Do what feels right. No matter what, stay true to who you are.

Be proud. You’ve gotten this far, and there’s a lot further for you to go.

Don’t worry. Stop sweating every small detail. It will seem impossible until you realize it’s possible.

Personal Reflection

Trying To Trust The Process

There are so many things I want to do before I die. And it’s hard to be patient. But I’m trying to trust the process.

I think I overthink. No, I know I do. I make everything more complicated than it needs to be, which is exhausting.

I’ll do better. I will do my best.

I can’t be anyone else. I can only be myself. Sometimes I feel like an imposter. Who am I to write, to create?

I tend to elevate others and downplay my own abilities. So in my mind, everyone is better than me. On bad days, I wonder why even try if I’ll never be good enough? Why bother in the first place?

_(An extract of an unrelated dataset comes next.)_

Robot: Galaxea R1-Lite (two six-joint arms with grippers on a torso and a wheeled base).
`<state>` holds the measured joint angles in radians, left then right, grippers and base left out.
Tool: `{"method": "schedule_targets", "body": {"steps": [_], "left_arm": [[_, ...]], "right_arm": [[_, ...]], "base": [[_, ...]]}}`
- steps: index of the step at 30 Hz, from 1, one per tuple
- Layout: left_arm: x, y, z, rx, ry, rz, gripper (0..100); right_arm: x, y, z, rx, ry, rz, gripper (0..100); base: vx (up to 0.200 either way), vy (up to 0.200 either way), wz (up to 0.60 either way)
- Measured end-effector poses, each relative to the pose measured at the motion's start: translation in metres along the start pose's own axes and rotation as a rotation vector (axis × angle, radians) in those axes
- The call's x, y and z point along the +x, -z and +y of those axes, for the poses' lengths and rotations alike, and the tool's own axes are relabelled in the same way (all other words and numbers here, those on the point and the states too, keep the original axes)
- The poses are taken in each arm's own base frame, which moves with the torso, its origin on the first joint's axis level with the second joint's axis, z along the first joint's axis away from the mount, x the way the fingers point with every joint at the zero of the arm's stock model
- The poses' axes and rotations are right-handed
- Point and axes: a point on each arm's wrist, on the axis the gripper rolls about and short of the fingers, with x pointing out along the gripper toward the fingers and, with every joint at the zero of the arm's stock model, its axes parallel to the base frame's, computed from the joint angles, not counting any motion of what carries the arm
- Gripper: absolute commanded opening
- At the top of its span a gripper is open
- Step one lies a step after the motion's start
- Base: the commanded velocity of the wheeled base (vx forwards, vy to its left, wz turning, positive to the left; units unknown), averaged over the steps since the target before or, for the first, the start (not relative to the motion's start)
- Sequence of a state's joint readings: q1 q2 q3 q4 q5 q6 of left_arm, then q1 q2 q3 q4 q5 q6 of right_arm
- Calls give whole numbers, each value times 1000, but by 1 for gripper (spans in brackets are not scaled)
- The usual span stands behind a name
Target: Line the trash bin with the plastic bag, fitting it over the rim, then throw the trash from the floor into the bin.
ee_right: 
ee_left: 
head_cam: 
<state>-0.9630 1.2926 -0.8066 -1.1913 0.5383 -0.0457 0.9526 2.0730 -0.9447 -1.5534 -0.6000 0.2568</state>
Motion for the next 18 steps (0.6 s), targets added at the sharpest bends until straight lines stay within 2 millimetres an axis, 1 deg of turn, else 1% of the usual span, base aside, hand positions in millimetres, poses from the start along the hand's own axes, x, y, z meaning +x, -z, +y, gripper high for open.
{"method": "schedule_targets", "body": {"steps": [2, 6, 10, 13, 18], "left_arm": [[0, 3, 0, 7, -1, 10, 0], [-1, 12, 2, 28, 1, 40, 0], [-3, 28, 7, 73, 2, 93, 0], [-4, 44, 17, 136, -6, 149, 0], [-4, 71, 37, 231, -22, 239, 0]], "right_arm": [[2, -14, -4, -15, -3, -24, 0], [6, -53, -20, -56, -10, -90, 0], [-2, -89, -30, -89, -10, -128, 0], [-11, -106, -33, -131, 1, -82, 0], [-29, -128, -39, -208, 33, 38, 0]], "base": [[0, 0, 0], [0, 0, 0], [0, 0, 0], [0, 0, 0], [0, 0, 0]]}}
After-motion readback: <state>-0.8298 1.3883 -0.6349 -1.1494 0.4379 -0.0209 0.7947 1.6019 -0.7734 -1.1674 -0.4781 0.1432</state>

Life is too short. I used to be afraid of dying. But right now, I’m scared I’m not living up to my full potential. I need to face my own fears. It’s fine to fail. To be ignored or rejected.

I wish I didn’t take things too personally. I should grow a thicker layer of skin.

I don’t have any major regrets though. I wouldn’t change my choices. Still, I’ll continue to grow. I want to focus on improving myself.

It’s not always how you start but how you finish, right?